Why did SVN get dumped then? One word: branches.

SVN Branches

In SVN a branch is really just a directory that you stick into where you are working. Typically you do it as a remote copy and then start working with it, so it looks more like you are copying the URL path to a new URL path. But to users they just look like normal directories in the repository that you've made. Before SVN 1.4 merging a branch required a masters degree and a steady hand, but they added an svn merge which made it a bit easier.

Practically you are using svn merge against the main to keep your branch in sync and then when you are ready to go, you run svn merge --reintegrate to push the branch to master. Then you can delete the branch, but if you need to read the log the URL of the branch will always work to read the log of. This was particularly nice with ticket systems where the URL was just the ticket number. But you don't need to clutter things up forever with random directories.

In short a lot of the things that used to be wrong with svn branches aren't anymore.

What's wrong with it?

So SVN breaks down IME when it comes to automation. You need to make it all yourself. While you do you have nuanced access control over different parts of a repo, in practice this wasn't often valuable. What you don't have is the ability to block someone from merging in a branch without some sort of additional controls or check. It also can place a lot of burden on the SVN server since nobody seems to ever update them even when you add a lot more employees.

Also the UIs are dated and the entire tooling ecosystem has started to rot from users leaving. I don't know if I could realistically recommend someone jump from git to svn right now, but I do think it has a lot of good ideas that moves us closer to what I want. It would just need a tremendous amount of UI/UX investment in terms of web to get it to where I would like using it over git. But I think if someone was interested in that work, the fundamental "bones" of Subversion are good.

Sapling

One thing I've heard from every former Meta engineer I've worked with is how much they miss their VCS. Sapling is that team letting us play around with a lot of those pieces, adopted for a more GitHub-centric world. I've been using it for my own personal stuff for a few months and have really come to fall in love with it. It feels like Sapling is specifically designed to be easy to understand, which is a delightful change.

A lot of the stuff is the same. You clone with sl clone, you check the status with sl status and you commit with sl commit. The differences that immediately stick out are the concept of stacks and the concept of the smartlog. So stacks are "collections of commits" and the idea is that from the command line I can issue PRs for those changes with sl pr submit with each GitHub PR being one of the commits. This view (obviously) is cluttered and annoying, so there's another tool that helps you see the changes correctly which is ReviewStack.
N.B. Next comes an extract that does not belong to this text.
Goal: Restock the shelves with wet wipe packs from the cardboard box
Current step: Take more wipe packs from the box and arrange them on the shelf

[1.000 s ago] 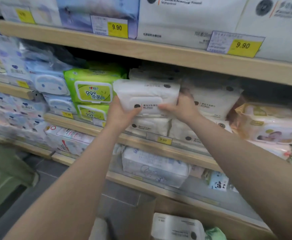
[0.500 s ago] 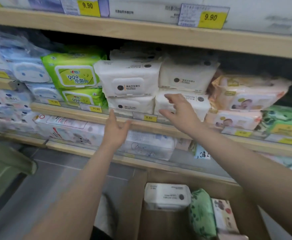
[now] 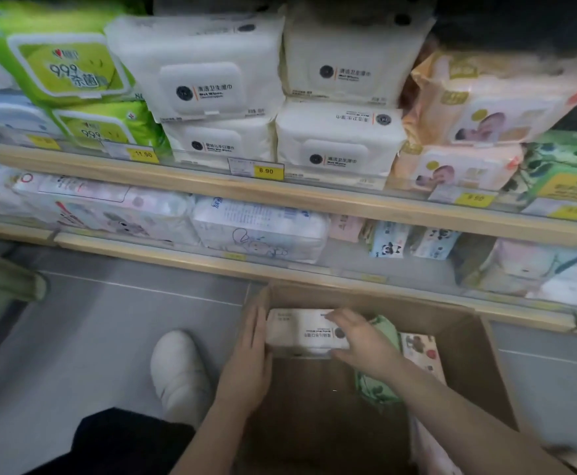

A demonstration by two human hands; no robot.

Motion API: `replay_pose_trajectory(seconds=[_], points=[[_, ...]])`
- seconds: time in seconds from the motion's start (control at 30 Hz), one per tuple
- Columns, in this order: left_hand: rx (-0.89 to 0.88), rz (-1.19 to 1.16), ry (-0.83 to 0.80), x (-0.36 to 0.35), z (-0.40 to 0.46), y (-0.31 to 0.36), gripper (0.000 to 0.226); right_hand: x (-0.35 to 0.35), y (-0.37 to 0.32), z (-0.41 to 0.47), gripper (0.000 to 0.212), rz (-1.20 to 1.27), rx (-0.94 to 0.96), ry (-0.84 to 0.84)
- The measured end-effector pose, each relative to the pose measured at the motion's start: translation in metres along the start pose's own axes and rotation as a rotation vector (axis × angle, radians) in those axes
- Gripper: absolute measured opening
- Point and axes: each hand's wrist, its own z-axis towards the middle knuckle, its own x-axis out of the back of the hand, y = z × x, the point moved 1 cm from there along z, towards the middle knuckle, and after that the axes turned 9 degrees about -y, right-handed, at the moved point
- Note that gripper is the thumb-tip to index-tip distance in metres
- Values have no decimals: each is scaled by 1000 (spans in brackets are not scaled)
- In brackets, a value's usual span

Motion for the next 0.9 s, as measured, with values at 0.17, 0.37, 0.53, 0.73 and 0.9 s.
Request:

None of this makes a lot of sense unless I show you what I'm talking about. I made a new repo and I'm adding files to it. First I check the status:

❯ sl st
? Dockerfile
? all_functions.py
? get-roles.sh
? gunicorn.sh
? main.py
? requirements.in
? requirements.txt

Then I add the files:

sl add .
adding Dockerfile
adding all_functions.py
adding get-roles.sh
adding gunicorn.sh
adding main.py
adding requirements.in
adding requirements.txt

If I want a nicer web UI running locally, I run sl web and get this:

So I added all those files in as one Initial Commit. Great, let's add some more.

❯ sl
@  5a23c603a  4 seconds ago  mathew.duggan
│  feat: adding the exceptions handler
│
o  2652cf416  17 seconds ago  mathew.duggan
│  feat: adding auth
│
o  2f5b8ee0c  9 minutes ago  mathew.duggan
   Initial Commit

Now if I want to navigate this stack, I can just use sl prev which moves me up and down the stack:

sl prev 1
0 files updated, 0 files merged, 1 files removed, 0 files unresolved
[2f5b8e] Initial Commit

And that is also represented in my sl output

❯ sl
o  5a23c603a  108 seconds ago  mathew.duggan
│  feat: adding the exceptions handler
│
o  2652cf416  2 minutes ago  mathew.duggan
│  feat: adding auth
│
@  2f5b8ee0c  11 minutes ago  mathew.duggan
   Initial Commit

This also shows up in my local web UI

Finally the flow ends with sl pr to create Pull Requests. They are GitHub Pull Requests but they don't look like normal GitHub pull requests and you don't want to review them the same way. The tool you want to use for this is ReviewStack.

I stole their GIF because it does a good job

Why I like it

Sapling lines up with what I expect a VCS to do. It's easier to see what is going on, it's designed to work with a large team and it surfaces the information I want in a way that makes more sense. The commands make more sense to me and I've never found myself unable to do something I needed to do.

More specifically I like throwing away the idea of branches. What I have is a collection of commits that fork off from the main line of development, but I don't have a distinct thing I want named that I'm asking you to add. I want to take the main line of work and add a stack of commits to it and then I want someone to look at that collection of commits and make sure it makes sense and then run automated checks against it. The "branch" concept doesn't do anything for me and ends up being something I delete anyway.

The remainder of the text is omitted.